▶ [Exercise requirements]: Only the number is wanted: how many lines of these entries contain the word "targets"?

----- Extracted records -----

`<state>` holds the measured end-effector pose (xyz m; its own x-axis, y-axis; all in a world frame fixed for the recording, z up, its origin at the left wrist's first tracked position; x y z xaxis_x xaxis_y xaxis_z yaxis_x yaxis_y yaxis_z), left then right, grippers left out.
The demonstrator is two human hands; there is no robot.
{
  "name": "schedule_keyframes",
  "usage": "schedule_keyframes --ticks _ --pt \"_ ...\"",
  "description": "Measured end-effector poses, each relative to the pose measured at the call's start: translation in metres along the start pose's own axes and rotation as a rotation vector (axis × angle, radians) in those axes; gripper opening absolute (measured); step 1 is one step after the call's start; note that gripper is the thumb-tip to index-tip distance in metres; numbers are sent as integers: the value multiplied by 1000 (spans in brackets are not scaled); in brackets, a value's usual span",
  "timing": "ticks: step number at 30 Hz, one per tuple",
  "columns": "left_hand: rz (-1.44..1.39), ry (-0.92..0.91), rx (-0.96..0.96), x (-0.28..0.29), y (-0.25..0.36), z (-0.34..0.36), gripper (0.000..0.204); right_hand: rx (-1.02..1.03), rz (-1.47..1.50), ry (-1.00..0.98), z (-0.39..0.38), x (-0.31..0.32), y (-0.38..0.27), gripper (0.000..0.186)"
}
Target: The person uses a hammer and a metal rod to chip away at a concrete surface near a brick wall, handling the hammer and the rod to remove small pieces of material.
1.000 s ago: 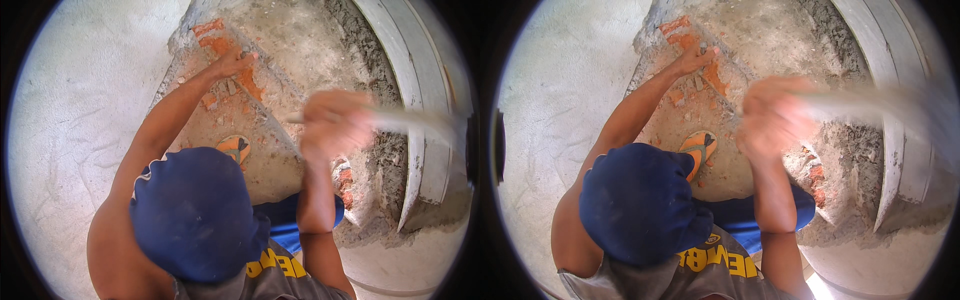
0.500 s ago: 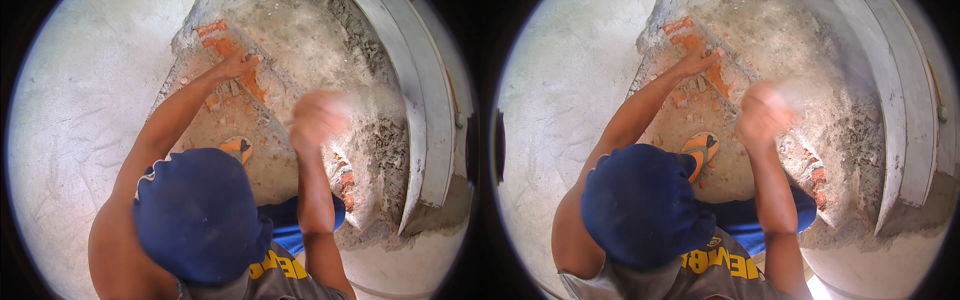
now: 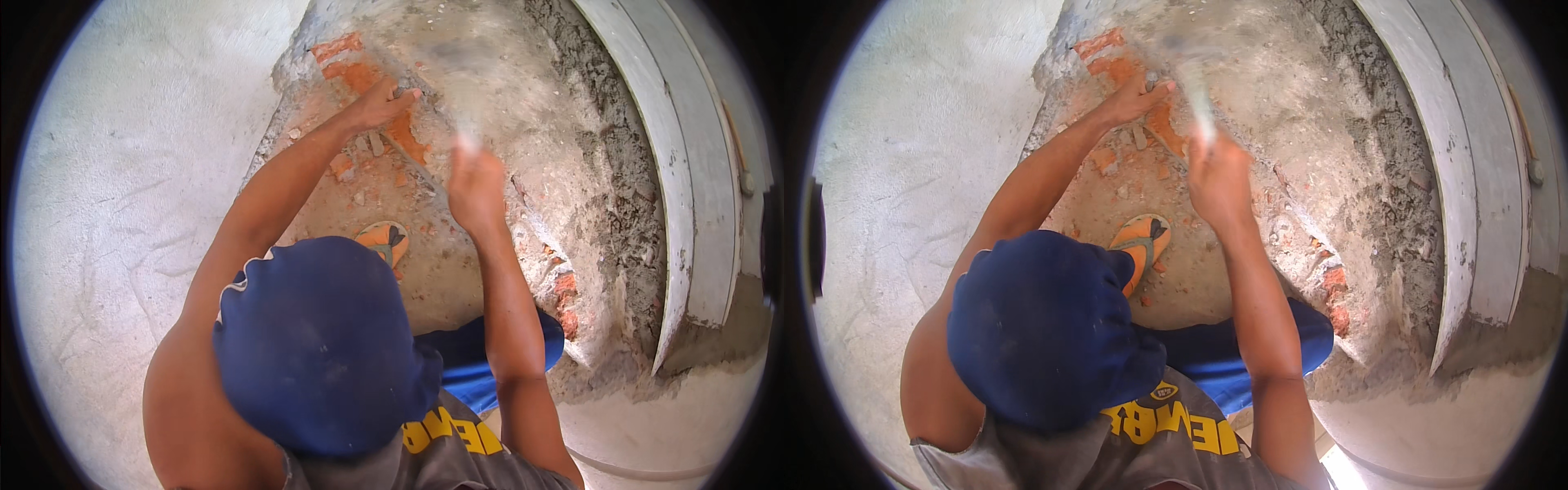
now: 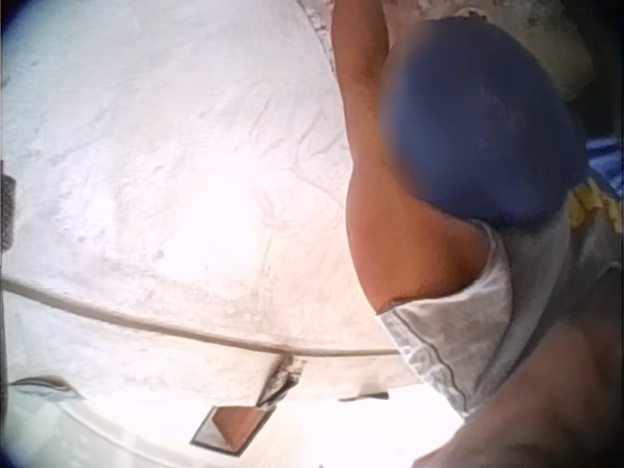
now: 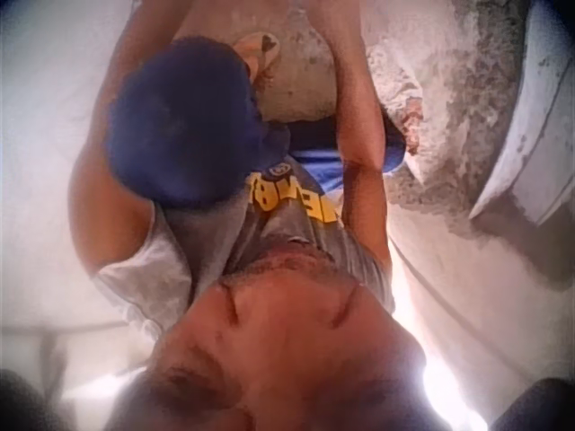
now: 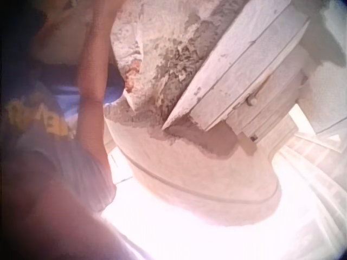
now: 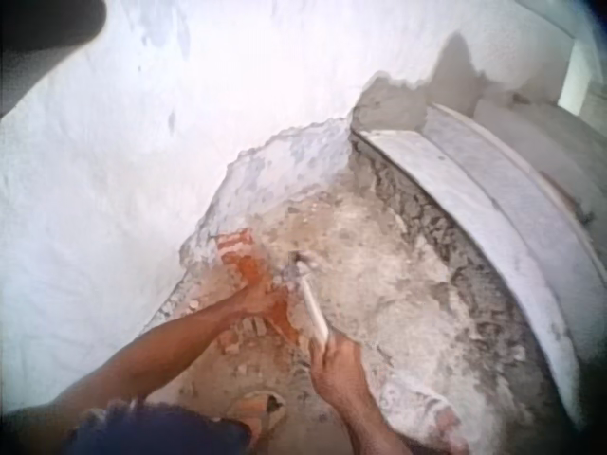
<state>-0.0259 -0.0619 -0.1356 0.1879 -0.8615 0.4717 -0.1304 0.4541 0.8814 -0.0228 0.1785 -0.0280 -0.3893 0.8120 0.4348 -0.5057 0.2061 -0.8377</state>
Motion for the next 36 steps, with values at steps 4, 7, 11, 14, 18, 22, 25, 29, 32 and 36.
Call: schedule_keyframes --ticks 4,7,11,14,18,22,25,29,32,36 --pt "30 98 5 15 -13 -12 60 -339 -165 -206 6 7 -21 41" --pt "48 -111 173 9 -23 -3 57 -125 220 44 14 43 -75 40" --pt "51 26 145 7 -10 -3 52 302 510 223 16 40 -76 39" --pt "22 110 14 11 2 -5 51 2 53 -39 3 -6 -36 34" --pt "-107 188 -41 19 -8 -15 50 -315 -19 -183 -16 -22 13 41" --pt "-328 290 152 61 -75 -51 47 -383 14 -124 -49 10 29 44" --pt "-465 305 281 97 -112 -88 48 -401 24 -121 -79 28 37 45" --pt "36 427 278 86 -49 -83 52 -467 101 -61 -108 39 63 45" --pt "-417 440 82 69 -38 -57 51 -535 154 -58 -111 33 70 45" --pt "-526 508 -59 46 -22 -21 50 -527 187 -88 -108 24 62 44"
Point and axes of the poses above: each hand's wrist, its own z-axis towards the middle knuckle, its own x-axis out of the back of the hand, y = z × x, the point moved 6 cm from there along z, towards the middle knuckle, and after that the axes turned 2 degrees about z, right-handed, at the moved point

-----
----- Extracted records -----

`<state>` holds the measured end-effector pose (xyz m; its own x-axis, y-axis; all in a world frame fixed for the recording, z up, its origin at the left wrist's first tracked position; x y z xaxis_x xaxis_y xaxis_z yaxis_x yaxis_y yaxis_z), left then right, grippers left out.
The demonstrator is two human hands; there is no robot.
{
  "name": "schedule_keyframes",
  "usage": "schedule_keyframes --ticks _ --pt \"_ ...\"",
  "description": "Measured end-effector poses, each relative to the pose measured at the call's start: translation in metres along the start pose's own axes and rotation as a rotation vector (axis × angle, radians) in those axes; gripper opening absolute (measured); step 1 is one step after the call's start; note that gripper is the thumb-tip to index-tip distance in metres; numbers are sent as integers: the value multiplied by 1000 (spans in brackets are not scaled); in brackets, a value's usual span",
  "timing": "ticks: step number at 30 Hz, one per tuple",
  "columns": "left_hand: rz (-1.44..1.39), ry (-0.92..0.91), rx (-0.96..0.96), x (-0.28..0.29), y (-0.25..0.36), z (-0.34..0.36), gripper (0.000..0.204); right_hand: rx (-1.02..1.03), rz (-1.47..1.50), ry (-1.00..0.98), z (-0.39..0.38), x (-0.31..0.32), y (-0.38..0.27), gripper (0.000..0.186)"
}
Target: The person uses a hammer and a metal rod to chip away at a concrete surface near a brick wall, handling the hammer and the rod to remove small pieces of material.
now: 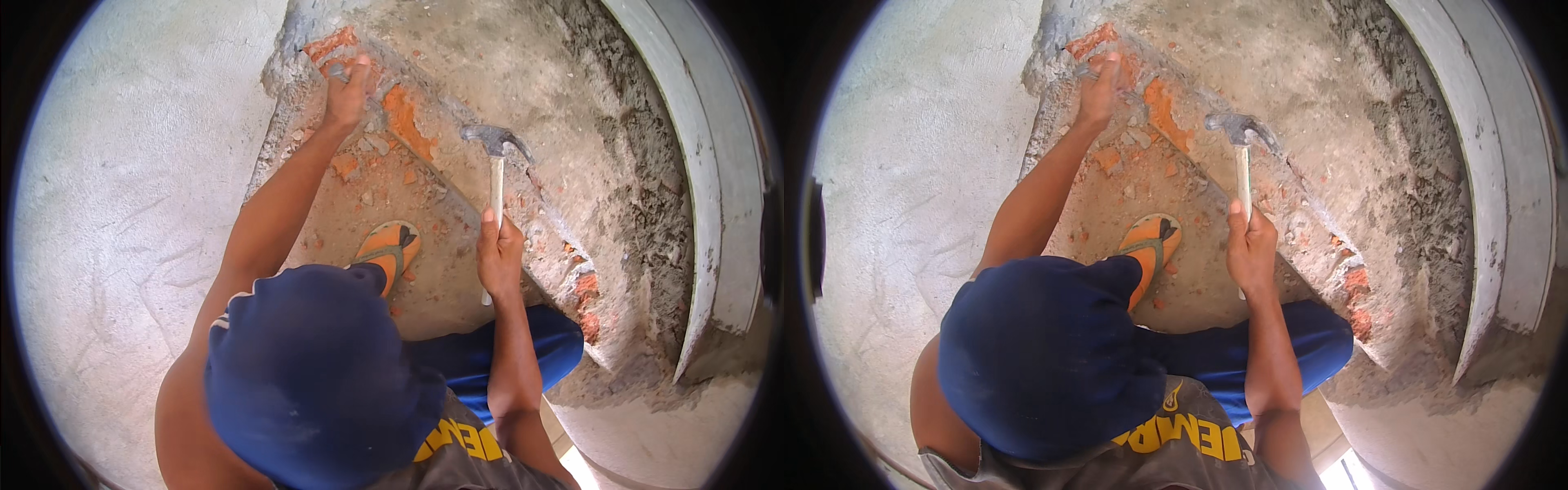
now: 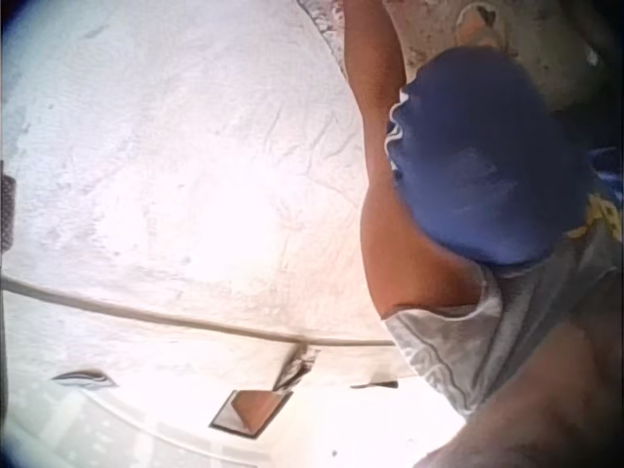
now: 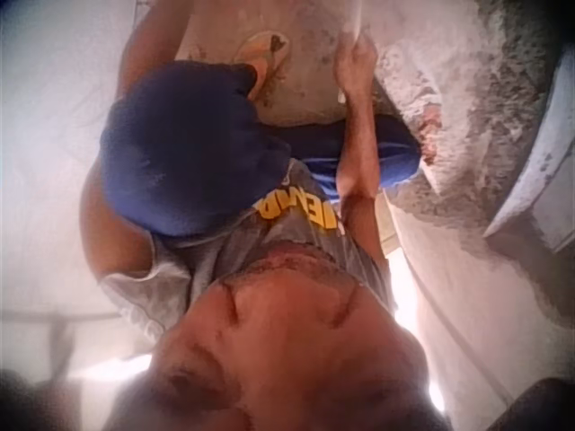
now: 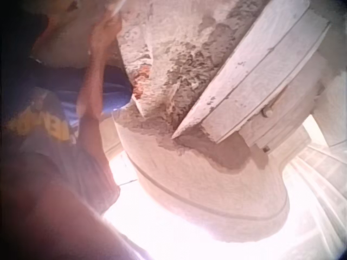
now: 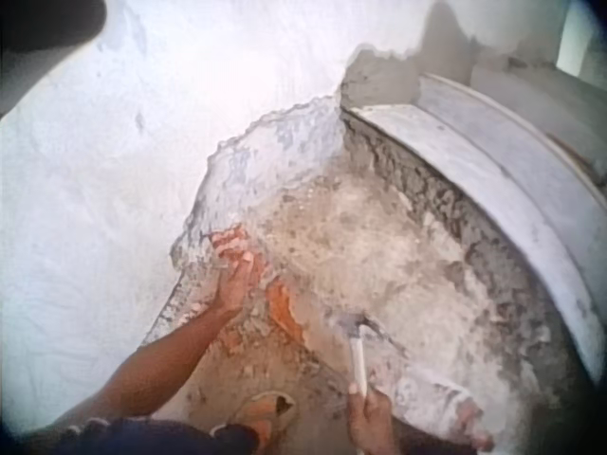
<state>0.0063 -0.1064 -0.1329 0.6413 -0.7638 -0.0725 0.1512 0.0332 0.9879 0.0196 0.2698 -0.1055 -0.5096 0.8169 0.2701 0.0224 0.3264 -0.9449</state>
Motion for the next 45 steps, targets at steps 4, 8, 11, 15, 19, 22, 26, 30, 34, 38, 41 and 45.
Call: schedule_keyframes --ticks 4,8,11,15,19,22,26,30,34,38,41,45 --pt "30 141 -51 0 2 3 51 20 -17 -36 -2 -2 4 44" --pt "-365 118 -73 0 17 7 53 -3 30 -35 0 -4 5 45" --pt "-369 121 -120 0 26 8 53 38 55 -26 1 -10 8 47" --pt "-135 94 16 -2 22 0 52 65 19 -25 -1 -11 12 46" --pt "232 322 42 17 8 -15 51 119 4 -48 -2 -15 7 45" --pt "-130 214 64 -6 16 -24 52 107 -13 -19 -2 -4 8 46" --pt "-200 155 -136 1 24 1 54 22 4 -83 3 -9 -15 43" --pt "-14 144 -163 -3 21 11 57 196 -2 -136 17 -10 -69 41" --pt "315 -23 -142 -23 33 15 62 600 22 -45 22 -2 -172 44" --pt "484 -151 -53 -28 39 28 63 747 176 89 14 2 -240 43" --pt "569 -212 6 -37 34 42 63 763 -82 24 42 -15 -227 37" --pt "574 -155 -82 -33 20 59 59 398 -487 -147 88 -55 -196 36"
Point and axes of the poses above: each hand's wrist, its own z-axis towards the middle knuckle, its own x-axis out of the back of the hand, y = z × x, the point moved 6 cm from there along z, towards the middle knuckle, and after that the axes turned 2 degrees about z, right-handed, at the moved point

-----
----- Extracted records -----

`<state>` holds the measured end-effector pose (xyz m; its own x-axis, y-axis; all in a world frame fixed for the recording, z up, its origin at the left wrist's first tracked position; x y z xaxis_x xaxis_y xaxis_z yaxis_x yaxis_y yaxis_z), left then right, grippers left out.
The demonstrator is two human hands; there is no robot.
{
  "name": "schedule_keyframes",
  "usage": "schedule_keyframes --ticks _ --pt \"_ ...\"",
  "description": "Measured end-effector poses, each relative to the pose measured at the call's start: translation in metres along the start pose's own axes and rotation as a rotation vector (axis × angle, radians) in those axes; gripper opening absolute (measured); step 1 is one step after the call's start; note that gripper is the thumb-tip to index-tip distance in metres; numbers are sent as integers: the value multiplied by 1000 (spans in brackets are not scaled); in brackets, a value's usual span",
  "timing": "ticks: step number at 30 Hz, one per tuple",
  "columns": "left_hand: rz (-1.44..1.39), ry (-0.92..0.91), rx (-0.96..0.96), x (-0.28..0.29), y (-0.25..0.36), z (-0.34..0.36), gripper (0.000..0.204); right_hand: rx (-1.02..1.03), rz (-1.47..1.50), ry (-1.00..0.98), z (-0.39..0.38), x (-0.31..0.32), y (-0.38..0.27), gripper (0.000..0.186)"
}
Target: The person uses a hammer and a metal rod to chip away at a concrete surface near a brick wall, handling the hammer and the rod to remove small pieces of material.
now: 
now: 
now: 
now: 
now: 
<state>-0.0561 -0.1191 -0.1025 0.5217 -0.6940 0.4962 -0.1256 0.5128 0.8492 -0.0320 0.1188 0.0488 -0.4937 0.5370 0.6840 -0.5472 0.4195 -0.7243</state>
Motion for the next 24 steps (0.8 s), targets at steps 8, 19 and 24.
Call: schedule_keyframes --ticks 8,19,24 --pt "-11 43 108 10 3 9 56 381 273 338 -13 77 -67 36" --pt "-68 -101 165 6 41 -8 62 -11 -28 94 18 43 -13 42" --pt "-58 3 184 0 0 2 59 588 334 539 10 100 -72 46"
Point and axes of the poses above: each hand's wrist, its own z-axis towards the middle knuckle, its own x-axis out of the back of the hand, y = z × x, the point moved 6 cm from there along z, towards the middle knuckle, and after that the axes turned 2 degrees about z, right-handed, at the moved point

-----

▶ [Reply]: 2